About this task:
Without copying the images, write out all the entries below verbatim.

Input records:
::::
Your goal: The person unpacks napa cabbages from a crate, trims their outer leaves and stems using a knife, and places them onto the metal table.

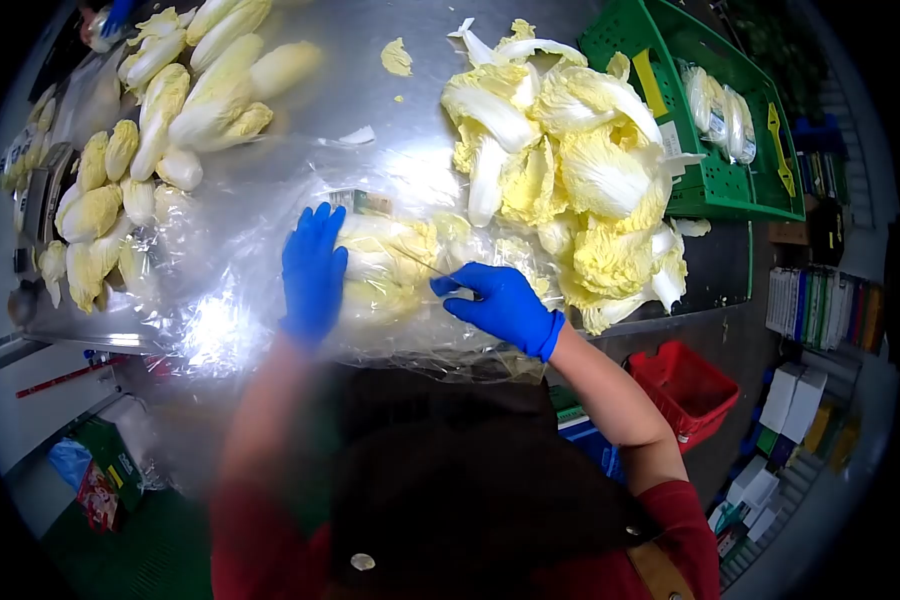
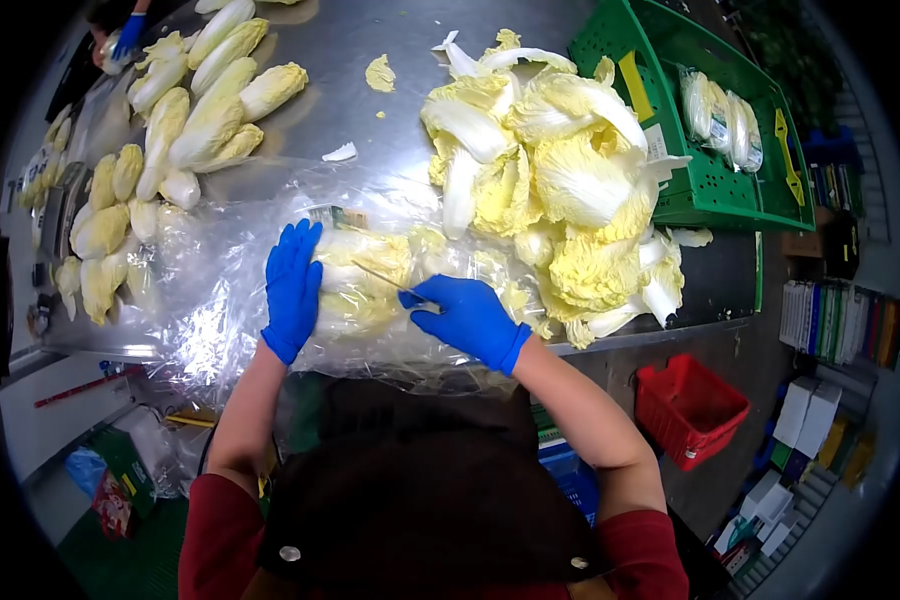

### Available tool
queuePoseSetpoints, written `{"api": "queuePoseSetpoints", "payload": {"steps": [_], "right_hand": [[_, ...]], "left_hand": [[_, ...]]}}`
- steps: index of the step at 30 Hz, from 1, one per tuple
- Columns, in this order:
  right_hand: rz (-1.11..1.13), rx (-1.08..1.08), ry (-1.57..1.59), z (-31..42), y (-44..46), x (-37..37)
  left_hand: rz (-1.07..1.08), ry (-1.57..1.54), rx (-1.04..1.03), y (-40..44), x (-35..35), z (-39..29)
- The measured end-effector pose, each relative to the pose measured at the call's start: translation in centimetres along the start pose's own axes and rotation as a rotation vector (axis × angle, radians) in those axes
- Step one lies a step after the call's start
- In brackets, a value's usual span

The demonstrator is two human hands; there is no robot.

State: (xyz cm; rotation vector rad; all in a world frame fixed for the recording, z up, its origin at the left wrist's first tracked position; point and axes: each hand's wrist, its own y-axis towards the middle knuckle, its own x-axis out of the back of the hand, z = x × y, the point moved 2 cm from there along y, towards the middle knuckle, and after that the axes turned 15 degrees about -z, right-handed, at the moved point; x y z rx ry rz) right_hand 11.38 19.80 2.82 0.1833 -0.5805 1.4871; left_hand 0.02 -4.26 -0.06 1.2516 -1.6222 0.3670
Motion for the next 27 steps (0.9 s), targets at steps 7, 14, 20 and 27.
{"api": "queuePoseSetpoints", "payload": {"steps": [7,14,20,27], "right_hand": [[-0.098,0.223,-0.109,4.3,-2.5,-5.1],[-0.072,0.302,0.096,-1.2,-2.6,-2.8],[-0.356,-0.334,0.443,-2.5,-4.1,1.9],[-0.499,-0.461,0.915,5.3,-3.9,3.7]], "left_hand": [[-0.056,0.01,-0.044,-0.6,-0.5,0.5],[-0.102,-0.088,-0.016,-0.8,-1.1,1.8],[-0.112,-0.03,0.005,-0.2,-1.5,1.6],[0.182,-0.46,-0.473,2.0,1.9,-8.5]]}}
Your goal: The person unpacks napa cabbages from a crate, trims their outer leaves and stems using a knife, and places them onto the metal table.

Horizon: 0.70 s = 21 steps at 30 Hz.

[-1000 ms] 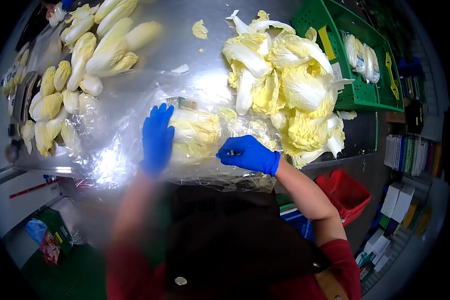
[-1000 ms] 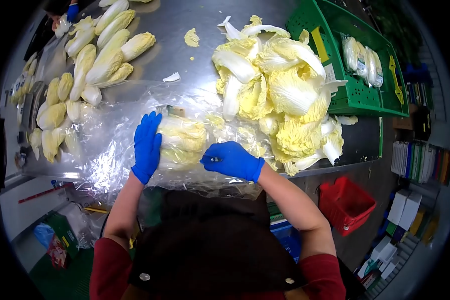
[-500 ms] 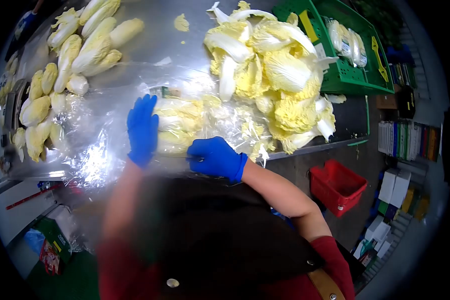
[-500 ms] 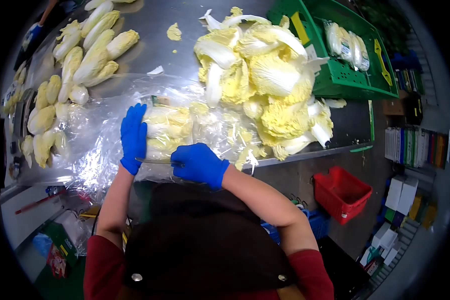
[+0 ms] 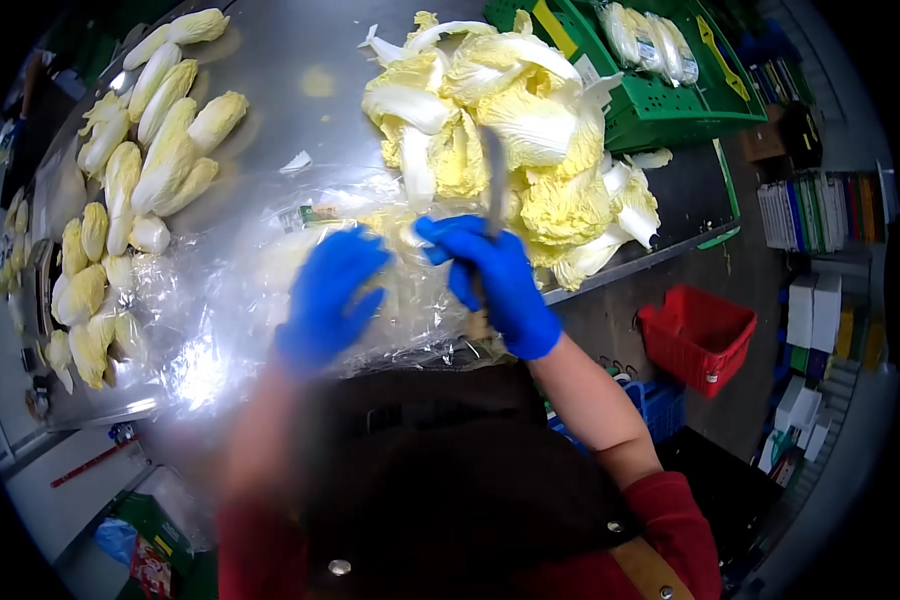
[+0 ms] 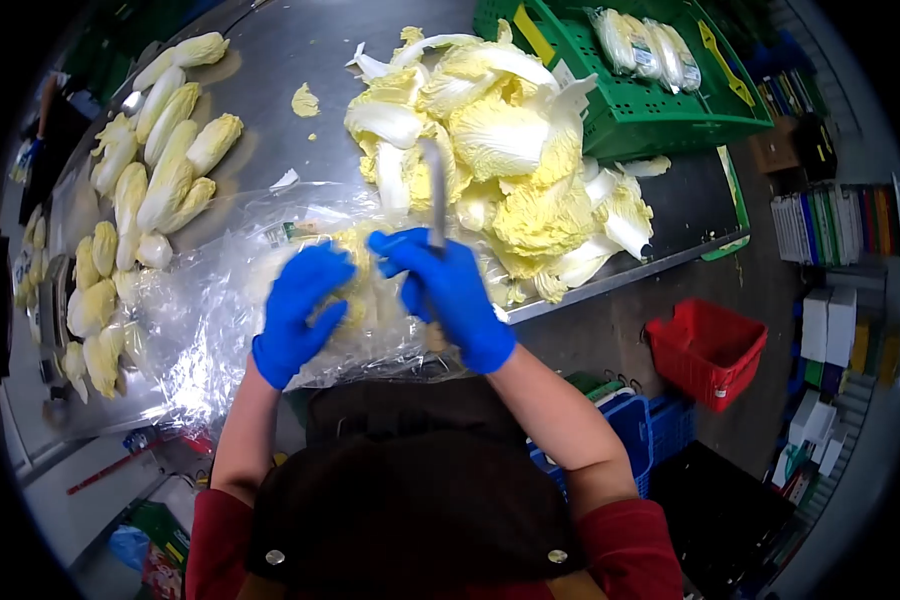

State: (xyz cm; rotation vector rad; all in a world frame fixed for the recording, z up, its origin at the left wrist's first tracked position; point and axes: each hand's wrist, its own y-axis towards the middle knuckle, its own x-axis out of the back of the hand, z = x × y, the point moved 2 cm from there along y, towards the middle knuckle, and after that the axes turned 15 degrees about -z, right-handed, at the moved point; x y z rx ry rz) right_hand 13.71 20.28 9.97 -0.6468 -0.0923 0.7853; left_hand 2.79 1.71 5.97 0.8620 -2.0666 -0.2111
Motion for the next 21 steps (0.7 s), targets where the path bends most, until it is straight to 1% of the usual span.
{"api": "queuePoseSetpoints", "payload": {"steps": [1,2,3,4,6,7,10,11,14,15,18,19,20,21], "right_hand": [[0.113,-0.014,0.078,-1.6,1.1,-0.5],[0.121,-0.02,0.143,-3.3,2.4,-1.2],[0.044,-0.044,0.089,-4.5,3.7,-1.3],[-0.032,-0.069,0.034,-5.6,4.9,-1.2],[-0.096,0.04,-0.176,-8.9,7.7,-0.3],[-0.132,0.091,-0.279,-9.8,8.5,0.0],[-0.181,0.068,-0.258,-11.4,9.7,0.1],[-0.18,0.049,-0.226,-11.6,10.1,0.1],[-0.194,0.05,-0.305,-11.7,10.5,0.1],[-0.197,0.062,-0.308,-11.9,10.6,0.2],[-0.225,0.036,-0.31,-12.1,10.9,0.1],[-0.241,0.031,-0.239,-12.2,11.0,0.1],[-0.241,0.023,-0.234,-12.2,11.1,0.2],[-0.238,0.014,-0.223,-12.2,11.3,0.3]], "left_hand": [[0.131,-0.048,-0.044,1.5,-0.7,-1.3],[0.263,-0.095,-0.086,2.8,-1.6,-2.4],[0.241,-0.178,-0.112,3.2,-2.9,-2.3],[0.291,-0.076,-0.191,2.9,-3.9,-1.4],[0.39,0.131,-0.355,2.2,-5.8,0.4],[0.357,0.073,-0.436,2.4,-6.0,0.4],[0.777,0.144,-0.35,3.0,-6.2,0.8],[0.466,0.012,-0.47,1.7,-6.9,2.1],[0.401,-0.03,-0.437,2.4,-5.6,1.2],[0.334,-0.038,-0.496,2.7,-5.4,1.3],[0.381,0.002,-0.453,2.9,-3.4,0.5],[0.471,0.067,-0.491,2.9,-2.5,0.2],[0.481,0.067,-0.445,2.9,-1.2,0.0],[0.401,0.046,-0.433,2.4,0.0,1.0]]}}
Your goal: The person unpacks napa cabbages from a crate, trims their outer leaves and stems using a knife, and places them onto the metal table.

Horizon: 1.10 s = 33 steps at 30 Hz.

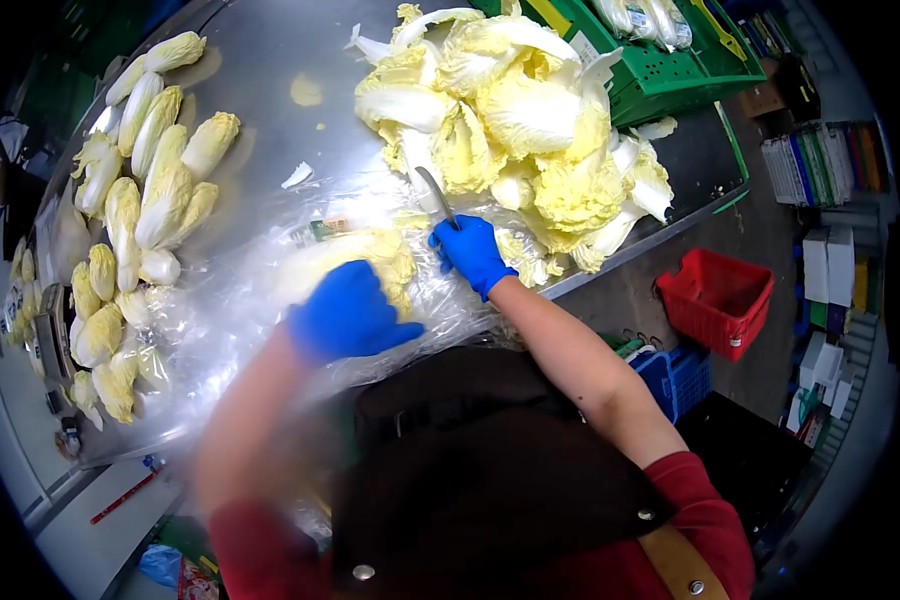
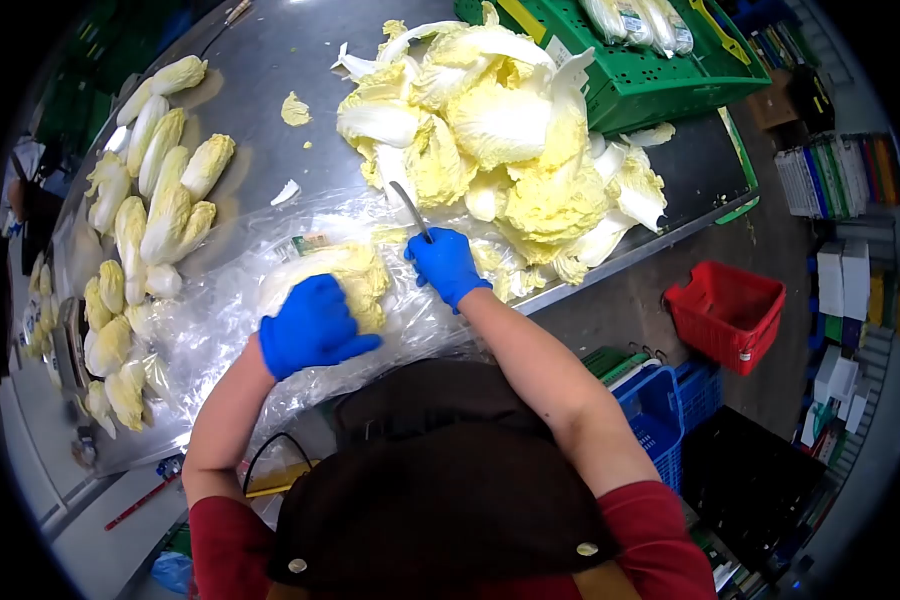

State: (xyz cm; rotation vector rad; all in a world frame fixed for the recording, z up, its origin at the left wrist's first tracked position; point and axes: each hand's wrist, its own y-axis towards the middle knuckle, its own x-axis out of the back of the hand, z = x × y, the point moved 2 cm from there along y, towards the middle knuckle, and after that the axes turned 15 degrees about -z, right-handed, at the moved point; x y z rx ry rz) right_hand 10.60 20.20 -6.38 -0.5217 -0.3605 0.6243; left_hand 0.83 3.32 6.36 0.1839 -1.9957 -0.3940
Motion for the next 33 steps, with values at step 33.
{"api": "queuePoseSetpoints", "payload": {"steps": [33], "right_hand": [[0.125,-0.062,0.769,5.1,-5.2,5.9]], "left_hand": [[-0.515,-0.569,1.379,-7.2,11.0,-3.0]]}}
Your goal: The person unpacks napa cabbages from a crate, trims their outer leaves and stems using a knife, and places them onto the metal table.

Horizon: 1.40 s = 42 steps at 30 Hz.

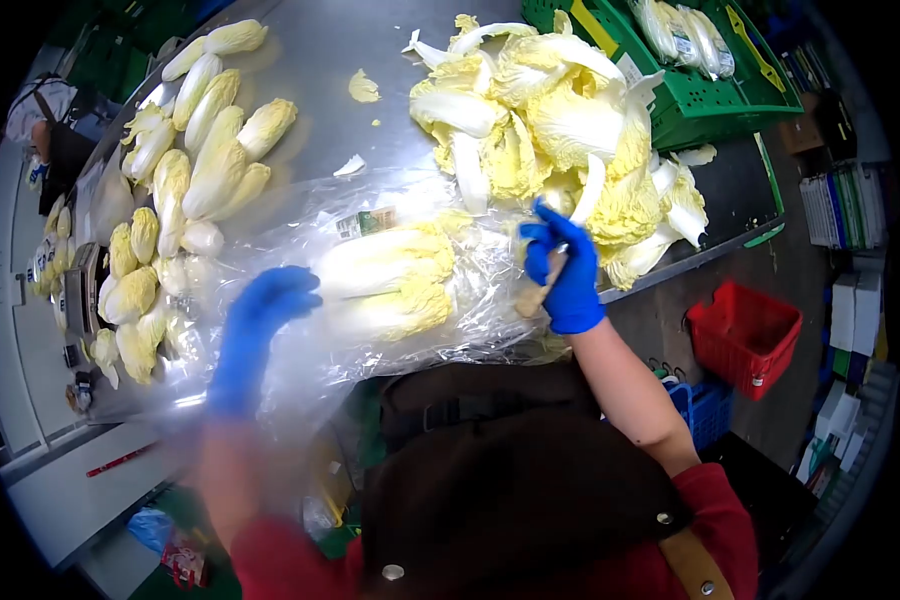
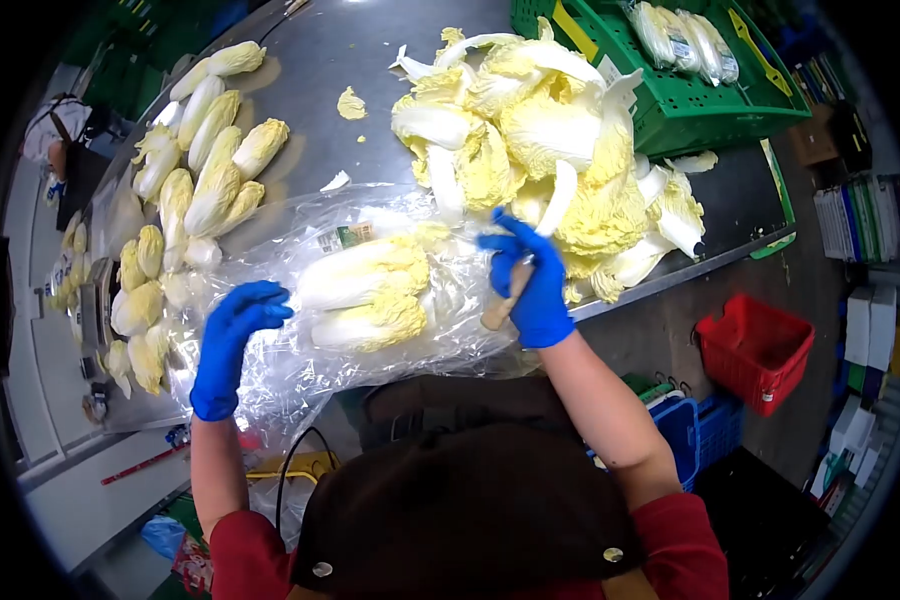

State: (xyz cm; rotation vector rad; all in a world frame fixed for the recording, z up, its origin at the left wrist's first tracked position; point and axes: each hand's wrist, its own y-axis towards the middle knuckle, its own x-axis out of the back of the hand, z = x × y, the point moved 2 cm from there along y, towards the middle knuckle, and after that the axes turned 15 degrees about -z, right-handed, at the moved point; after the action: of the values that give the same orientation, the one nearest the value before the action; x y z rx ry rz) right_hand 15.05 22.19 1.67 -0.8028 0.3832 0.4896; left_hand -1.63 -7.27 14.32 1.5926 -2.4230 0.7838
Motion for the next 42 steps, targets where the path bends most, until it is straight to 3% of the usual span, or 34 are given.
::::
Written solution:
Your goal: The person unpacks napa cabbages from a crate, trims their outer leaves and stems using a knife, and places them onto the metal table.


### Available tool
queuePoseSetpoints, written `{"api": "queuePoseSetpoints", "payload": {"steps": [_], "right_hand": [[_, ...]], "left_hand": [[_, ...]]}}`
- steps: index of the step at 30 Hz, from 1, one per tuple
- Columns, in this order:
  right_hand: rz (-1.11..1.13), rx (-1.08..1.08), ry (-1.57..1.59), z (-31..42), y (-44..46), x (-37..37)
  left_hand: rz (-1.07..1.08), ry (-1.57..1.54), rx (-1.04..1.03), y (-40..44), x (-35..35), z (-39..29)
- The measured end-effector pose, each relative to the pose measured at the call's start: translation in centimetres along the start pose's own axes and rotation as a rotation vector (axis × angle, radians) in those axes
- Step one lies a step after the call's start
- In brackets, a value's usual span

The demonstrator is two human hands; there is no robot.

State: (xyz cm; rotation vector rad; all in a world frame fixed for the recording, z up, its origin at the left wrist's first tracked position; point and axes: each hand's wrist, its own y-axis towards the middle knuckle, its own x-axis out of the back of the hand, z = x × y, the point moved 2 cm from there along y, towards the middle knuckle, and after that the axes turned 15 degrees about -z, right-handed, at the moved point; x y z rx ry rz) right_hand 11.38 19.80 2.82 0.1833 -0.5805 1.4871; left_hand 0.02 -4.26 -0.06 1.2516 -1.6222 0.3670
Motion for the next 27 steps (0.9 s), targets at steps 7, 14, 20 and 27.
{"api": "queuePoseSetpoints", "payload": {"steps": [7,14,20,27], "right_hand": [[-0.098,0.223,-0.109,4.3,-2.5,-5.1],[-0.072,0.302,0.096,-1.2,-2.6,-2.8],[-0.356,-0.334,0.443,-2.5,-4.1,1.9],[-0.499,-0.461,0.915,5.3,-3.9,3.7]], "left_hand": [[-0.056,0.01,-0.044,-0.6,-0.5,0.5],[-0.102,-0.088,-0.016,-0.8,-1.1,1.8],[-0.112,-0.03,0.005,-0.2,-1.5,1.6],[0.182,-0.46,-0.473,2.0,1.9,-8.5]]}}
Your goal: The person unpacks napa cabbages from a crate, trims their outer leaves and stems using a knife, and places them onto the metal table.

Horizon: 0.70 s = 21 steps at 30 Hz.

[-1000 ms] 
[-1000 ms] 
[-500 ms] 
[-500 ms] 
[+0 ms] 
[+0 ms] 

State: (xyz cm; rotation vector rad; all in a world frame fixed for the recording, z up, its origin at the left wrist's first tracked position; point and axes: each hand's wrist, its own y-axis towards the middle knuckle, its own x-axis out of the back of the hand, z = x × y, the point moved 2 cm from there along y, towards the middle knuckle, and after that the axes turned 15 degrees about -z, right-handed, at the moved point; x y z rx ry rz) right_hand 13.71 20.28 9.97 -0.6468 -0.0923 0.7853; left_hand 2.79 1.71 5.97 0.8620 -2.0666 -0.2111
Motion for the next 21 steps (0.7 s), targets where the path bends most, until it is straight to 1% of the usual span.
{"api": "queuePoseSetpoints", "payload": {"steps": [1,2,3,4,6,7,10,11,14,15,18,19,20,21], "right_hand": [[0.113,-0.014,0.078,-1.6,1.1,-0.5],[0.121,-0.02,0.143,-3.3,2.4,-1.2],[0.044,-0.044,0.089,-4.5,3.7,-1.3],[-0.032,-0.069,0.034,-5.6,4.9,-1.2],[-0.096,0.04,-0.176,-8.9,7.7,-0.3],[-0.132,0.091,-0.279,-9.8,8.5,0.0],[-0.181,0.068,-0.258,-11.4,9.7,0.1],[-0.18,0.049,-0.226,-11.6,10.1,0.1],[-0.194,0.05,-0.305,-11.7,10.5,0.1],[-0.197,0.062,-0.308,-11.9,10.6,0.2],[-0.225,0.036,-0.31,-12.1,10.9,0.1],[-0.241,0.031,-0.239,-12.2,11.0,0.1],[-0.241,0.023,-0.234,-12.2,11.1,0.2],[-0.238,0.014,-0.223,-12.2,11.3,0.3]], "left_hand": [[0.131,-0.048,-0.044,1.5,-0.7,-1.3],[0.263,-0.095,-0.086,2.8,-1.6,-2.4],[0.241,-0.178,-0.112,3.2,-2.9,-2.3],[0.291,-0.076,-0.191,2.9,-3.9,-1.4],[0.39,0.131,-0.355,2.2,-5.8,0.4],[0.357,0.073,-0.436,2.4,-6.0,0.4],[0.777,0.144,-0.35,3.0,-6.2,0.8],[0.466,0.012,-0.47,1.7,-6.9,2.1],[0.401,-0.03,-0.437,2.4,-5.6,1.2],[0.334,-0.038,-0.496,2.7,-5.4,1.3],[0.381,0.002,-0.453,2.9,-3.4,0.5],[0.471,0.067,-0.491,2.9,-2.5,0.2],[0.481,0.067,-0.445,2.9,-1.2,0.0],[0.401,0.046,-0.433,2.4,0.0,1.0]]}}
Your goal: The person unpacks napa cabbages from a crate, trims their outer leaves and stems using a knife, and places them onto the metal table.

Horizon: 1.10 s = 33 steps at 30 Hz.


State: (xyz cm; rotation vector rad; all in a world frame fixed for the recording, z up, its origin at the left wrist's first tracked position; point and axes: each hand's wrist, its own y-axis towards the middle knuckle, its own x-axis out of the back of the hand, z = x × y, the point moved 2 cm from there along y, towards the middle knuckle, and after that the axes turned 15 degrees about -z, right-handed, at the moved point; x y z rx ry rz) right_hand 10.60 20.20 -6.38 -0.5217 -0.3605 0.6243; left_hand 0.83 3.32 6.36 0.1839 -1.9957 -0.3940
Motion for the next 33 steps, with values at step 33.
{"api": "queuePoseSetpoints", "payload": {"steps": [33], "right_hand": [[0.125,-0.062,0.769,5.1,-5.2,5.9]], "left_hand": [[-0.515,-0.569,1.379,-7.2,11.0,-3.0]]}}
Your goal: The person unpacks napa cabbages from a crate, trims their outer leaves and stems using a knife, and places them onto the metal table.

Horizon: 1.40 s = 42 steps at 30 Hz.


State: (xyz cm; rotation vector rad; all in a world frame fixed for the recording, z up, its origin at the left wrist's first tracked position; point and axes: each hand's wrist, its own y-axis towards the middle knuckle, its own x-axis out of the back of the hand, z = x × y, the point moved 2 cm from there along y, towards the middle knuckle, and after that the axes turned 15 degrees about -z, right-handed, at the moved point; after the action: of the values that give the same orientation, the one nearest the value before the action; x y z rx ry rz) right_hand 15.05 22.19 1.67 -0.8028 0.3832 0.4896; left_hand -1.63 -7.27 14.32 1.5926 -2.4230 0.7838
Motion for the next 42 steps, targets where the path bends most, until it is straight to 3% of the usual span, or 34 are given.

The response is now complete.